Вот и наше место. В срочном порядке мы понадевали сандалии, поднялись повыше на скалу — поближе к солнышку. Поворачиваясь к нему то лицом, то спиной, мы молча отогревались. Стояла немая тишина. Почти как ночью. Только слышно было, как тихонько плескалась вода у берега да где-то далеко кричали чайки, носясь над косяками верховодок.
И тут мы явственно услышали тихое шуршание. Оно доносилось сверху, из-за большого плоского камня. Не произнося ни слова, только переглядываясь, мы обошли этот камень и заглянули за него. Между камнями, сверкая на солнце серой чешуей, круто извиваясь, полз огромный уж. Толщиной с руку взрослого человека и длиной метра два, не меньше! Он-то и шуршал, шевеля мелкие камешки и обожженную южным солнцем мелкую растительность.
— Вот это да-а-а… — удивленно прошептал я.
Вовка красноречиво приложил палец ко рту. Но уж, видимо, все же нас обнаружил. С удивительным проворством он юркнул под большой плоский камень.
— Спугнул. Эх, ты, Генка!
— Да невольно вырвалось — чудо такое! Никогда бы не поверил. Два чуда мы сегодня видели.
— Что там видели! Только мельком взглянули — и все тут, — с сожалением сказал Вовка.
— Хорошего понемножку. Пойдем удочки сматывать, что ли? Я уже так проголодался!
— Я тоже. Пошли, — согласился Вовка.
Мы лениво спускались к берегу. Жужжали мухи, стрекотали кузнечики. Из-под ног шарахались прыткие ящерицы и, отбежав на безопасное расстояние, вновь замирали как изваяния и сидели в ожидании добычи, греясь на горячих камнях, обильно залитых лучами палящего солнца. А их спинки переливались всеми цветами радуги.
— Пять судаков. Так и осталось нечетное количество. Придется продать одного, — философски рассудил Вовка.
— Какого, как ты считаешь, Вовка?
— Самого большого, конечно.
— Жалко. Такая вкуснятина.
— А снасти покупать надо? Надо. Вот и продадим его подороже.
Мы шли по тропинке вдоль берега.

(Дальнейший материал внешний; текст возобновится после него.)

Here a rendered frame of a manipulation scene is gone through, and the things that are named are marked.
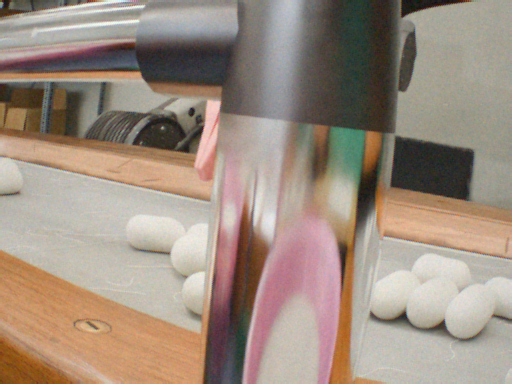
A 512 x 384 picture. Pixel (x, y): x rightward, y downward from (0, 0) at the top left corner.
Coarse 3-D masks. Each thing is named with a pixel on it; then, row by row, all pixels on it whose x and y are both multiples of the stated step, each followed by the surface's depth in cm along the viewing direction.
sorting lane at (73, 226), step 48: (48, 192) 51; (96, 192) 54; (144, 192) 57; (0, 240) 33; (48, 240) 35; (96, 240) 37; (384, 240) 46; (96, 288) 28; (144, 288) 29; (384, 336) 26; (432, 336) 26; (480, 336) 26
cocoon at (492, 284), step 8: (496, 280) 28; (504, 280) 28; (496, 288) 28; (504, 288) 28; (496, 296) 28; (504, 296) 28; (496, 304) 28; (504, 304) 27; (496, 312) 28; (504, 312) 28
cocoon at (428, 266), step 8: (424, 256) 33; (432, 256) 32; (440, 256) 32; (416, 264) 33; (424, 264) 32; (432, 264) 32; (440, 264) 32; (448, 264) 31; (456, 264) 31; (464, 264) 31; (416, 272) 32; (424, 272) 32; (432, 272) 32; (440, 272) 31; (448, 272) 31; (456, 272) 31; (464, 272) 31; (424, 280) 32; (456, 280) 31; (464, 280) 31; (464, 288) 31
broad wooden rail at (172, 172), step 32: (0, 128) 85; (32, 160) 67; (64, 160) 65; (96, 160) 63; (128, 160) 61; (160, 160) 60; (192, 160) 62; (192, 192) 56; (416, 192) 56; (416, 224) 47; (448, 224) 46; (480, 224) 45
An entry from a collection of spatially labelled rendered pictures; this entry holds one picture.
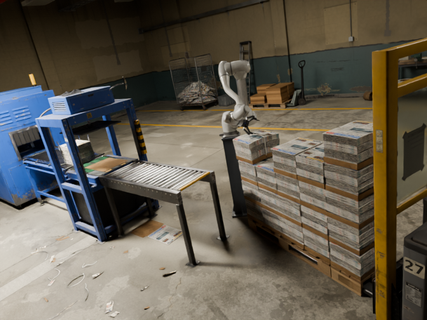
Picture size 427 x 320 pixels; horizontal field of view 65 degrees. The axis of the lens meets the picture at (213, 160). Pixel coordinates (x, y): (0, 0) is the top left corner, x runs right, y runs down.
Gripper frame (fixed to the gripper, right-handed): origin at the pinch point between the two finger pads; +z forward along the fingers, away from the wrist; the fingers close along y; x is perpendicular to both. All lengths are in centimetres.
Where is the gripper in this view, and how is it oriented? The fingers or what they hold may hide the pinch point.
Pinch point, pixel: (256, 126)
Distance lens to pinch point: 347.2
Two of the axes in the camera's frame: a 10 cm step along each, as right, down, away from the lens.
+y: -2.6, 9.6, 0.8
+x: 5.1, 2.1, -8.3
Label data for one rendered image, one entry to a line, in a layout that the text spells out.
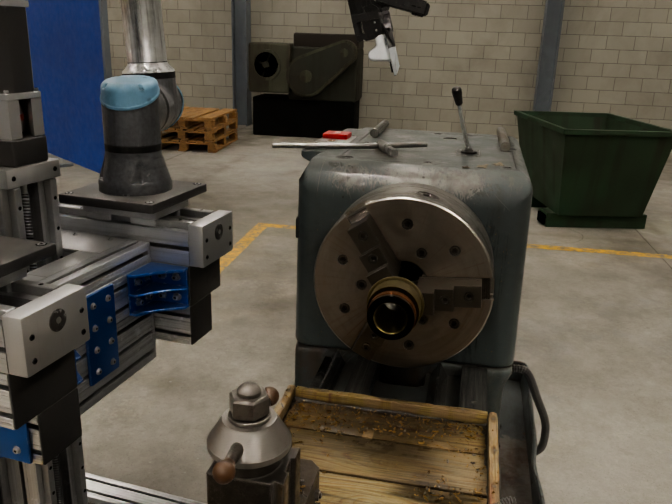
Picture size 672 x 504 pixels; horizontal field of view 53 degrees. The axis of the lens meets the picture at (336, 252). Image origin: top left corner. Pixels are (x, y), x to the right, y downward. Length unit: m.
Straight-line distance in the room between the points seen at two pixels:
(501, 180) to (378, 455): 0.56
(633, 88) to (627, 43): 0.68
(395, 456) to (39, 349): 0.54
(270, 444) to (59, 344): 0.51
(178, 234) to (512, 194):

Справа внизу синел Старый Днепр, извиваясь в широком каньоне, если можно было так назвать его крутые скалистые берега. С левой стороны до самой Вырвы простиралась широкая ковыльная степь. Солнце уже давно повернуло к западу, и жара начала понемногу спадать. Ни малейшего ветерка.
Преодолевая жару и усталость, мы дошли до поселка и стали подниматься по склону балки. А наверху уже стояли хозяйки с сумками, карауля возвращающихся рыбаков.

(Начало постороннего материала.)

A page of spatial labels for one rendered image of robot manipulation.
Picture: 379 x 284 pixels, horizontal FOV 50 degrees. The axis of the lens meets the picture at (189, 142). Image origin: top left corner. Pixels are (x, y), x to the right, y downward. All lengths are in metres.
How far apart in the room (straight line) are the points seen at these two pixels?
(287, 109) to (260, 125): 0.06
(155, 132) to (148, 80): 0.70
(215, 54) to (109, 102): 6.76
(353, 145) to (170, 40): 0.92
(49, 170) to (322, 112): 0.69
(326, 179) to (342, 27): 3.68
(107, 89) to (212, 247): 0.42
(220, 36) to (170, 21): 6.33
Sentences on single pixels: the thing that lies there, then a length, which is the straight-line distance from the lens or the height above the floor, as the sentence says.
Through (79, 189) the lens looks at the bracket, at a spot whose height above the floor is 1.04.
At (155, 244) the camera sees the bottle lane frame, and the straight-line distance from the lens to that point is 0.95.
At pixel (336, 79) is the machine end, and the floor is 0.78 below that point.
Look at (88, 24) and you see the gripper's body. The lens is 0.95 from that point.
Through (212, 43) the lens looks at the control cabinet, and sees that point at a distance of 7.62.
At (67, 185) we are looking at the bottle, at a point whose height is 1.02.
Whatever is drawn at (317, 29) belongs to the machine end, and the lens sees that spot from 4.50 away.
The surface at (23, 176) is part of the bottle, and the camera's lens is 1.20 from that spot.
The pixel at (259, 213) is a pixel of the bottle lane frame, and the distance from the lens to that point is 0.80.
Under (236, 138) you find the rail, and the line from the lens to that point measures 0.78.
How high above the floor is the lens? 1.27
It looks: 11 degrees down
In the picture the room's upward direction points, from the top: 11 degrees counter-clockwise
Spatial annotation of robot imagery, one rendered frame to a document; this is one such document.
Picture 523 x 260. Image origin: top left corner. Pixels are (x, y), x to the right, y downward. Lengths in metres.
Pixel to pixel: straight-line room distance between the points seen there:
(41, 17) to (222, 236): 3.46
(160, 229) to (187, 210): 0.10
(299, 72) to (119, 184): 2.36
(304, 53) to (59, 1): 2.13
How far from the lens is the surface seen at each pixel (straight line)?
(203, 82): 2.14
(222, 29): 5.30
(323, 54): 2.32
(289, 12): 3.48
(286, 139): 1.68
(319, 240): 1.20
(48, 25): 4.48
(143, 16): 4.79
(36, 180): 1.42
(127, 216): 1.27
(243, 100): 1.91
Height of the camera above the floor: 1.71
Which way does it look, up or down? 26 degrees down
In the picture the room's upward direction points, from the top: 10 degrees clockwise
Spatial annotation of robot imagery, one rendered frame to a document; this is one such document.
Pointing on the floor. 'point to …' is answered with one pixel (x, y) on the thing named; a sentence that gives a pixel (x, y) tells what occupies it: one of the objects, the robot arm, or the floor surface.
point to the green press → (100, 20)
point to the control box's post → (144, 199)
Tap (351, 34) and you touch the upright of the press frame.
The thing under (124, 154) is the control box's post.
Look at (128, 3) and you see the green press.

— Мальчики, продайте рыбку! — обратилась к нам дородная женщина с рогозяной кошелкой в руке.
— Какую? — деловито спросил Вовка.
— Да всю возьму с удовольствием.
— Нет, только одну, — вставил и я свое веское слово.
— Ну, тогда вон ту, самую большую.
Мы быстро сторговались и, поделив по-братски деньги и оставшихся судаков, пошли по домам, где нас уже ждал вкусный обед.
Юлий Гарбузов
17 июня 2000 года, суббота
Харьков, Украина
16. Подделка подписи
В общежитии было тихо и пусто. Все мои однокурсники трудились на преддипломной практике, а младшие — на занятиях. Только я спокойно собирался в свой авиационный. Руководитель назначил мне встречу в двенадцать. Я включил магнитофон и начал под музыку складывать в папку журналы, которые мне было велено взять в библиотеке.
Романченко, который направился, было, на место своей практики — на ампировскую кафедру, услышав музыку, заглянул в мою комнату.
— Привет, Генка. Ты что, не на практике?
— Вот — собираюсь. А ты почему тут сачкуешь?
— Загулял малеха. Дома с классной девицей познакомился. Потом фотку покажу. Сдохнешь от зависти. Иду за прогулы каяться.
— А где ты практикуешься?
— У Ампирова. А ты?
— В авиаинституте. Руководитель у меня — что надо. Парень всего на три года старше. Но грамотный! А почему ты у Ампирова? У тебя же в Реутово назначение, под Москву.
— Они меня на практику не взяли. Пришлось к Ампирову. Здесь буду и диплом делать.
— У кого?
— У Окина.
— Тоже классный парень. К нему идешь?
— Сначала к Ампирову. Мне записку оставили, что без его разрешения теперь не допустят! Как на Голгофу иду.
— Брось ты, Лешка. Что он, не человек, что ли?
— Говорят, он в таких случаях кровь пьет через жопу!
— Всю не выпьет.
— Тебе хорошо в твоем авиационном. А меня уже сейчас мандраж бьет.
— Ничего, все равно перекуришь это дело.
Застегнув змейку на видавшей виды папке и выключив музыку, я надел пальто и подошел к двери.
— Пойдем, Алешка. Мне пора.
— Пойдем. Пожелай мне «ни пуха».
— Ни пуха!
— К черту!
Мы вышли из общежития и разошлись каждый в своем направлении.
Подойдя к кабинету Ампирова, Алешка остановился в нерешительности. Но от судьбы не уйдешь — все равно придется войти. Была — не была! Он тихо постучал и, не дождавшись ответа, толкнул дверь и вошел в кабинет.
— Можно, Валентин Аркадьевич? — робко спросил Алешка.
В это время зазвонил телефон. Ампиров схватил трубку и взглядом пригласил Романченко сесть на стул рядом с его столом.
— Слушаю — Ампиров! Что?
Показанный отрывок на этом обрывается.